There's hope and there's some solace in all of this, though. Firstly, Anti-Racism is a young discipline and movement, which traces its origins back to the early 1990s (as far as I can tell). One of the benefits of spreading awareness rapidly since then is that, while total numbers are small, there are plenty of anti-racist activists working to figure out what to do with the knowledge that anti-racism has given them. This allows anti-racism to be a tool used in other debates, adding it to the side of human dignity. An example: knowledge of drug usage trends + knowledge of disparity in drug sentencing (500x the penalty for black drug crack versus the penalty for white drug cocaine) allows one to look at a flawed system and say, in addition to previous flaws, that it is racist in execution and should be changed. That's a powerful asset. The solace in all of this is that anti-racist work is moral work, it's valuable work, and it wouldn't be done if there weren't a pressing need for it. It's a flawed system currently, but as a moral imperative it is solid. It's why I keep up with AR work despite the criticisms. We'll hit upon the right solution eventually, and until then we can be gadflies who add minds to the collective brainpower trying to engineer a solution. To those skeptical, you have every right to be so, but take solace in the fact that we'll get their. The drive is too strong and the stakes are too high for us to not make it work.

1 comment:

Mega said...

Wow, lots to process here...
Eventually I will write something substantial. Its funny though, what stands out for me is the one question I am incredibly uncomfortable asking myself: Why should I feel guilty for the privileges I lucked out on? And I do feel guilty as hell! But I don't know why I feel guilty, only that I do.

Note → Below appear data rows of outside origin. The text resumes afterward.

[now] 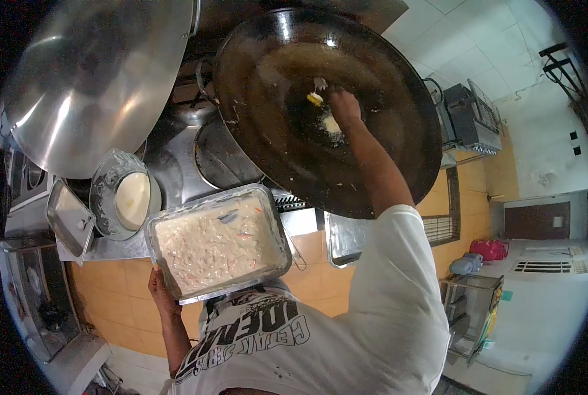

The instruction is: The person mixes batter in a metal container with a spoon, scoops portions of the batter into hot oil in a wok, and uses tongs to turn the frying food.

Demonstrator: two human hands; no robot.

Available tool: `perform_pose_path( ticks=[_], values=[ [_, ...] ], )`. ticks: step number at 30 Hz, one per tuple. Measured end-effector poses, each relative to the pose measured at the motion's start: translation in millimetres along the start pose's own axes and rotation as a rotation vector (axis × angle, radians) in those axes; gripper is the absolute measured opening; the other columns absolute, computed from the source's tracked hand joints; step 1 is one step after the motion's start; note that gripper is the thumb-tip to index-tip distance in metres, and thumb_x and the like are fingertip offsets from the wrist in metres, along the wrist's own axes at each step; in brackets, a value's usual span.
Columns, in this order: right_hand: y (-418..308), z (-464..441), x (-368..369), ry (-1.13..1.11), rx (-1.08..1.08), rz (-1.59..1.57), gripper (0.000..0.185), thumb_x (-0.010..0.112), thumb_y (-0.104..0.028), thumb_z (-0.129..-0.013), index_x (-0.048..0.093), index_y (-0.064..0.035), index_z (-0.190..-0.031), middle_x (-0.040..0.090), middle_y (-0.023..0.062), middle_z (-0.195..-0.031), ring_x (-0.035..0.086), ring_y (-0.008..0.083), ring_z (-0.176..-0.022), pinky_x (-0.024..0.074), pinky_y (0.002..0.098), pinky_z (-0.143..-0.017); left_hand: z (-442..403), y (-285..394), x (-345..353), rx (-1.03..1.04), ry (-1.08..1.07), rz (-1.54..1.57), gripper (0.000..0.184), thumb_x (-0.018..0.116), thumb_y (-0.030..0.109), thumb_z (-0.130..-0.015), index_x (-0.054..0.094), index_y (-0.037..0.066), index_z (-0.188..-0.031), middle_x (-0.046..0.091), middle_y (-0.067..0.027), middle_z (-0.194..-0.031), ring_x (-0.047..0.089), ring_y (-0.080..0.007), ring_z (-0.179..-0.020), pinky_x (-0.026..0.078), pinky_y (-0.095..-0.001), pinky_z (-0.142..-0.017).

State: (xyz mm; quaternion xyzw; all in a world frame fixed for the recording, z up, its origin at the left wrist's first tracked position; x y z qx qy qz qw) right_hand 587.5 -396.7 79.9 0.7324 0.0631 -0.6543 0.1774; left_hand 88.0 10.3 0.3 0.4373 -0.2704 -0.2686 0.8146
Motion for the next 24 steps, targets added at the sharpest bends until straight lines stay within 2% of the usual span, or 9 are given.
perform_pose_path(
  ticks=[2,5,8,11,14,15,18,21,24],
  values=[
    [-7,7,-28,0.083,0.042,-0.015,0.026,0.047,-0.002,-0.084,0.054,0.0000,-0.109,0.058,0.0199,-0.105,0.061,0.0348,-0.091,0.0521,0.0396,-0.076,1,-1,2,-0.004,0.002,0.013,0.037,0.047,0.035,-0.094,0.058,0.000,-0.097,0.060,-0.0040,-0.090,0.055,-0.0112,-0.081,0.045,-0.0265,-0.071],
    [-5,12,-14,-0.011,0.084,-0.027,0.029,0.047,-0.002,-0.084,0.052,0.0003,-0.113,0.058,0.0208,-0.104,0.061,0.0345,-0.090,0.0520,0.0400,-0.076,0,-9,-5,-0.015,0.015,0.018,0.037,0.047,0.035,-0.094,0.058,-0.001,-0.098,0.060,-0.0043,-0.090,0.055,-0.0111,-0.081,0.045,-0.0264,-0.071],
    [0,8,6,-0.035,0.001,0.018,0.033,0.047,0.002,-0.083,0.050,0.0013,-0.116,0.058,0.0208,-0.102,0.060,0.0349,-0.091,0.0523,0.0403,-0.076,-3,-14,-9,-0.011,0.011,0.012,0.038,0.046,0.035,-0.095,0.058,-0.001,-0.099,0.061,-0.0049,-0.091,0.056,-0.0113,-0.081,0.046,-0.0264,-0.071],
    [3,9,-8,0.092,-0.034,0.016,0.021,0.042,-0.002,-0.083,0.054,0.0015,-0.101,0.060,0.0215,-0.092,0.061,0.0372,-0.081,0.0513,0.0447,-0.068,0,-8,-2,-0.017,-0.005,0.017,0.037,0.046,0.034,-0.095,0.058,-0.001,-0.099,0.061,-0.0050,-0.091,0.056,-0.0112,-0.081,0.046,-0.0264,-0.071],
    [-3,16,-23,0.189,0.005,-0.049,0.026,0.043,-0.002,-0.082,0.052,0.0007,-0.107,0.059,0.0218,-0.092,0.061,0.0367,-0.079,0.0517,0.0435,-0.068,0,-2,7,-0.015,-0.015,0.028,0.037,0.046,0.034,-0.095,0.058,-0.001,-0.099,0.060,-0.0050,-0.091,0.056,-0.0111,-0.080,0.046,-0.0262,-0.071],
    [-4,14,-11,0.111,0.020,0.000,0.032,0.043,-0.001,-0.082,0.050,-0.0003,-0.113,0.059,0.0221,-0.095,0.061,0.0370,-0.079,0.0519,0.0435,-0.068,0,-4,5,-0.015,-0.018,0.028,0.037,0.046,0.034,-0.095,0.058,-0.001,-0.099,0.061,-0.0051,-0.091,0.056,-0.0112,-0.081,0.046,-0.0261,-0.071],
    [-5,13,11,-0.084,0.020,0.046,0.042,0.043,0.002,-0.085,0.040,0.0033,-0.127,0.053,0.0229,-0.114,0.059,0.0337,-0.096,0.0527,0.0396,-0.078,-2,-9,-1,-0.016,-0.016,0.026,0.037,0.046,0.034,-0.095,0.058,-0.001,-0.100,0.061,-0.0058,-0.093,0.057,-0.0115,-0.082,0.046,-0.0261,-0.071],
    [-5,15,0,-0.081,0.031,0.022,0.040,0.044,0.001,-0.085,0.042,0.0041,-0.125,0.053,0.0234,-0.114,0.059,0.0341,-0.096,0.0527,0.0400,-0.078,3,-6,5,-0.025,-0.025,0.034,0.037,0.046,0.034,-0.095,0.058,-0.001,-0.102,0.061,-0.0060,-0.094,0.057,-0.0117,-0.083,0.047,-0.0262,-0.072],
    [2,13,13,-0.216,0.070,0.008,0.038,0.044,0.000,-0.085,0.043,0.0049,-0.123,0.054,0.0229,-0.114,0.059,0.0342,-0.098,0.0521,0.0402,-0.079,2,-9,3,-0.024,-0.016,0.040,0.037,0.046,0.033,-0.095,0.058,-0.001,-0.102,0.061,-0.0059,-0.094,0.057,-0.0119,-0.084,0.047,-0.0263,-0.073]
  ],
)
Point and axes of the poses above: each hand's wrist, its own z-axis away from the middle knuckle, its own x-axis out of the palm, y = z × x, the point moved 9 cm from there along -z, towards the middle knuckle
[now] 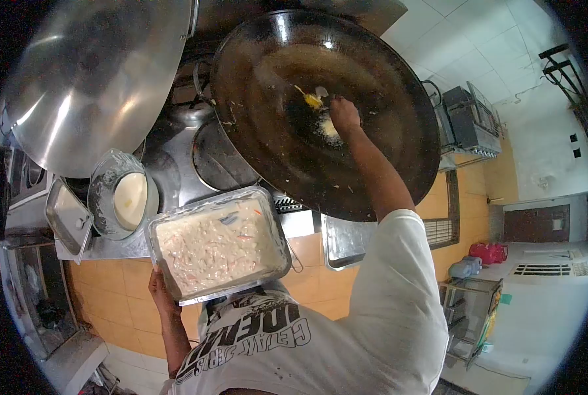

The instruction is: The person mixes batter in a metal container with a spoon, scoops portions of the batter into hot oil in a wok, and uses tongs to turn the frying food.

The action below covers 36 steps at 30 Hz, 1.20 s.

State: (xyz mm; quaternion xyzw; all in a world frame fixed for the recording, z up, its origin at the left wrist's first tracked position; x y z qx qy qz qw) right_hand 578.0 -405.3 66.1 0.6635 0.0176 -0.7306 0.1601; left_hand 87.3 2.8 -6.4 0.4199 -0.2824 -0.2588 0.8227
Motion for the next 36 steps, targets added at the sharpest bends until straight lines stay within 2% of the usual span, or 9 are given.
perform_pose_path(
  ticks=[6,10,13,18,21,25,30,33,36],
  values=[
    [-15,2,-12,0.206,-0.090,0.046,0.027,0.046,-0.003,-0.086,0.052,0.0022,-0.112,0.057,0.0196,-0.106,0.060,0.0330,-0.096,0.0524,0.0395,-0.077,-1,-5,-4,0.012,0.005,0.013,0.037,0.047,0.033,-0.094,0.058,-0.001,-0.101,0.061,-0.0057,-0.094,0.057,-0.0121,-0.083,0.047,-0.0265,-0.073],
    [-15,-13,0,0.093,-0.060,0.085,0.024,0.048,-0.004,-0.086,0.055,0.0005,-0.108,0.058,0.0183,-0.105,0.060,0.0319,-0.095,0.0527,0.0383,-0.077,2,-8,-7,0.010,0.019,0.012,0.036,0.046,0.033,-0.095,0.058,-0.001,-0.098,0.060,-0.0047,-0.092,0.056,-0.0115,-0.081,0.046,-0.0263,-0.071],
    [-16,-14,-6,0.084,-0.068,0.100,0.022,0.052,-0.002,-0.084,0.058,-0.0001,-0.104,0.058,0.0180,-0.104,0.060,0.0313,-0.094,0.0528,0.0378,-0.077,-1,-18,-17,0.003,-0.018,-0.008,0.040,0.047,0.034,-0.094,0.055,-0.002,-0.109,0.061,-0.0093,-0.101,0.060,-0.0178,-0.087,0.049,-0.0308,-0.077],
    [-17,-9,-18,0.075,-0.058,0.106,0.019,0.058,-0.001,-0.080,0.061,0.0002,-0.099,0.060,0.0181,-0.101,0.062,0.0301,-0.093,0.0537,0.0376,-0.075,0,-16,-15,0.007,0.042,0.006,0.035,0.046,0.032,-0.095,0.058,0.000,-0.097,0.060,-0.0042,-0.091,0.055,-0.0111,-0.081,0.045,-0.0257,-0.071],
    [-17,-8,-23,0.277,-0.114,0.086,0.018,0.047,-0.008,-0.081,0.063,0.0000,-0.080,0.063,0.0197,-0.086,0.064,0.0335,-0.082,0.0528,0.0409,-0.070,3,-11,-9,0.009,0.050,0.016,0.034,0.046,0.032,-0.095,0.058,-0.001,-0.098,0.060,-0.0041,-0.091,0.056,-0.0110,-0.081,0.046,-0.0256,-0.071],
    [-14,-14,-14,0.161,-0.083,0.164,0.015,0.050,-0.008,-0.080,0.064,-0.0016,-0.081,0.064,0.0181,-0.086,0.064,0.0317,-0.083,0.0530,0.0388,-0.071,3,-13,-9,0.007,0.034,0.035,0.034,0.046,0.031,-0.095,0.058,-0.001,-0.099,0.060,-0.0041,-0.092,0.056,-0.0109,-0.082,0.046,-0.0254,-0.071],
    [-7,-14,-14,0.234,-0.073,0.168,0.013,0.053,-0.008,-0.079,0.063,-0.0042,-0.085,0.064,0.0175,-0.088,0.063,0.0308,-0.086,0.0514,0.0381,-0.075,3,-9,-2,0.022,0.000,0.031,0.034,0.045,0.032,-0.095,0.057,0.000,-0.099,0.061,-0.0039,-0.091,0.056,-0.0107,-0.081,0.046,-0.0252,-0.070],
    [-2,-13,-15,0.219,-0.133,0.326,0.016,0.059,-0.003,-0.079,0.061,0.0022,-0.094,0.062,0.0177,-0.095,0.062,0.0315,-0.091,0.0536,0.0369,-0.073,2,-11,-4,0.005,0.004,0.015,0.035,0.045,0.033,-0.095,0.057,0.000,-0.098,0.061,-0.0040,-0.090,0.056,-0.0104,-0.080,0.046,-0.0251,-0.070],
    [26,5,-44,0.243,0.043,0.074,0.013,0.051,-0.010,-0.082,0.062,-0.0034,-0.082,0.064,0.0178,-0.086,0.061,0.0348,-0.085,0.0495,0.0413,-0.075,-3,-14,-6,-0.004,-0.023,0.006,0.035,0.046,0.033,-0.095,0.057,0.000,-0.098,0.061,-0.0042,-0.089,0.056,-0.0102,-0.078,0.046,-0.0252,-0.069]
  ],
)
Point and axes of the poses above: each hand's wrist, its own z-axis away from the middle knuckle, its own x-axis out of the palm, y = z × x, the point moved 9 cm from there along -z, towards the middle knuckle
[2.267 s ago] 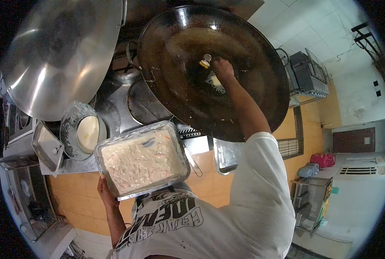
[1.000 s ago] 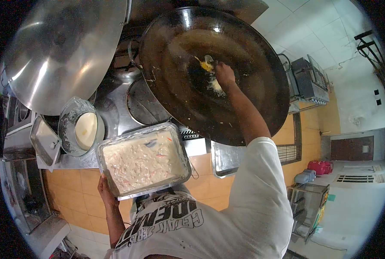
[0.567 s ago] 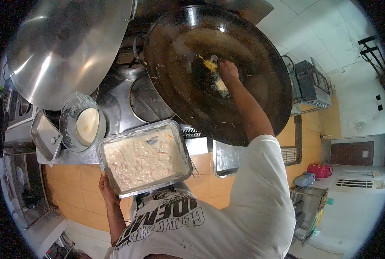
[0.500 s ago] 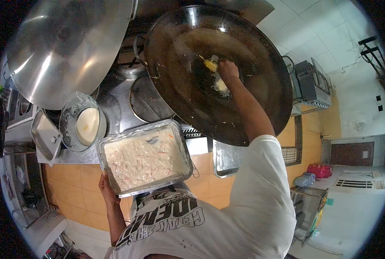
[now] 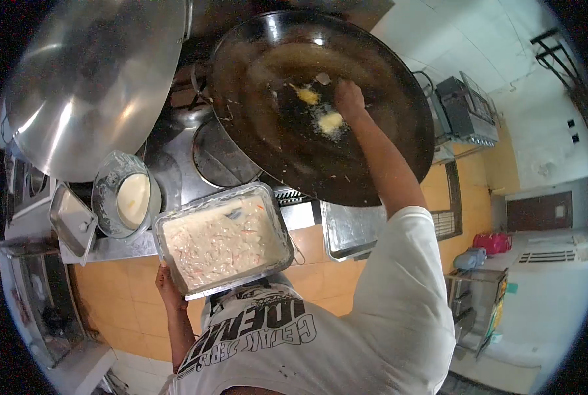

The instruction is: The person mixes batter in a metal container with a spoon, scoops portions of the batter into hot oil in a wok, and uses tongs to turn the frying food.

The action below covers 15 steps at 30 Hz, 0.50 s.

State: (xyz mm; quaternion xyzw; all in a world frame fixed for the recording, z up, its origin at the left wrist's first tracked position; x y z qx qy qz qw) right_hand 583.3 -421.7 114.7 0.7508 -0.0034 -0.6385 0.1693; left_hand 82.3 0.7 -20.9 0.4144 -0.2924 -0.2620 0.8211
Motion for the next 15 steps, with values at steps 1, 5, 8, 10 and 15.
perform_pose_path(
  ticks=[1,5,8,10,15],
  values=[
    [6,8,-18,0.034,0.046,-0.073,0.014,0.050,-0.010,-0.082,0.062,-0.0028,-0.083,0.063,0.0189,-0.084,0.061,0.0360,-0.084,0.0492,0.0425,-0.074,-3,0,0,0.002,-0.016,-0.003,0.035,0.046,0.033,-0.095,0.057,0.000,-0.097,0.061,-0.0042,-0.089,0.056,-0.0102,-0.078,0.046,-0.0252,-0.068],
    [12,73,-118,0.133,0.186,-0.255,0.018,0.049,-0.011,-0.084,0.062,-0.0009,-0.089,0.062,0.0230,-0.081,0.059,0.0407,-0.082,0.0483,0.0448,-0.074,-13,-2,1,0.020,-0.104,-0.071,0.034,0.046,0.032,-0.095,0.058,0.000,-0.097,0.062,-0.0043,-0.088,0.057,-0.0106,-0.076,0.047,-0.0257,-0.067],
    [9,137,-180,0.306,0.163,-0.489,0.020,0.048,-0.008,-0.083,0.062,0.0017,-0.094,0.061,0.0252,-0.084,0.060,0.0389,-0.085,0.0491,0.0436,-0.072,-23,-8,2,0.006,-0.159,-0.083,0.034,0.046,0.032,-0.095,0.058,0.000,-0.098,0.062,-0.0047,-0.089,0.057,-0.0109,-0.076,0.047,-0.0258,-0.068],
    [11,185,-207,0.379,0.161,-0.672,0.021,0.048,-0.008,-0.084,0.061,0.0021,-0.098,0.062,0.0241,-0.084,0.063,0.0347,-0.085,0.0493,0.0401,-0.072,-25,-8,9,0.002,-0.186,-0.086,0.035,0.046,0.032,-0.095,0.058,0.000,-0.100,0.062,-0.0049,-0.090,0.057,-0.0109,-0.077,0.047,-0.0257,-0.069],
    [-12,312,-214,0.289,0.268,-0.952,0.023,0.044,-0.011,-0.092,0.059,0.0020,-0.105,0.062,0.0112,-0.081,0.055,0.0128,-0.080,0.0432,0.0255,-0.075,-36,-17,15,-0.008,-0.331,-0.108,0.035,0.046,0.031,-0.095,0.057,-0.002,-0.101,0.061,-0.0053,-0.091,0.056,-0.0107,-0.078,0.047,-0.0256,-0.070]
  ],
)
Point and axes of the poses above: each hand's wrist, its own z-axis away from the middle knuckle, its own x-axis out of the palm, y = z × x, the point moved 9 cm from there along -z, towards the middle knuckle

It makes me feel guilty when I go to eat somewhere and there are only non-white people behind the counter. What do I do? I can't go up to a person behind the counter and say, "I'm so sorry that I'm contributing to a system where I am being afforded privileges that you aren't being afforded, I just don't know how to change it." No, that would most likely get me a funny look if not some harsher words for being a racist.

I, like many white people am so afraid that if I bring up anything having to do with race, I will inadvertently end up sounding like -or worse yet- being a racist. But really I am trying to combat it. So instead I shamefully order my taco/hamburger/horchata/chicken and walk on.

But even in my wording above, I say "non-white people" which sounds wrong to me, but I can't think of a better label for discussion in AR when referring to white privilege non recipients. I could list groups I sometimes see behind the counter, but I think that's a universally bad idea.

I wish I wasn't traumatized by failed AR training. Ever since then, I've been pretty afraid to bring up the subject of race. Such a dilemma, requiring so much education for everyone. Your discussion helps a LOT, so thanks!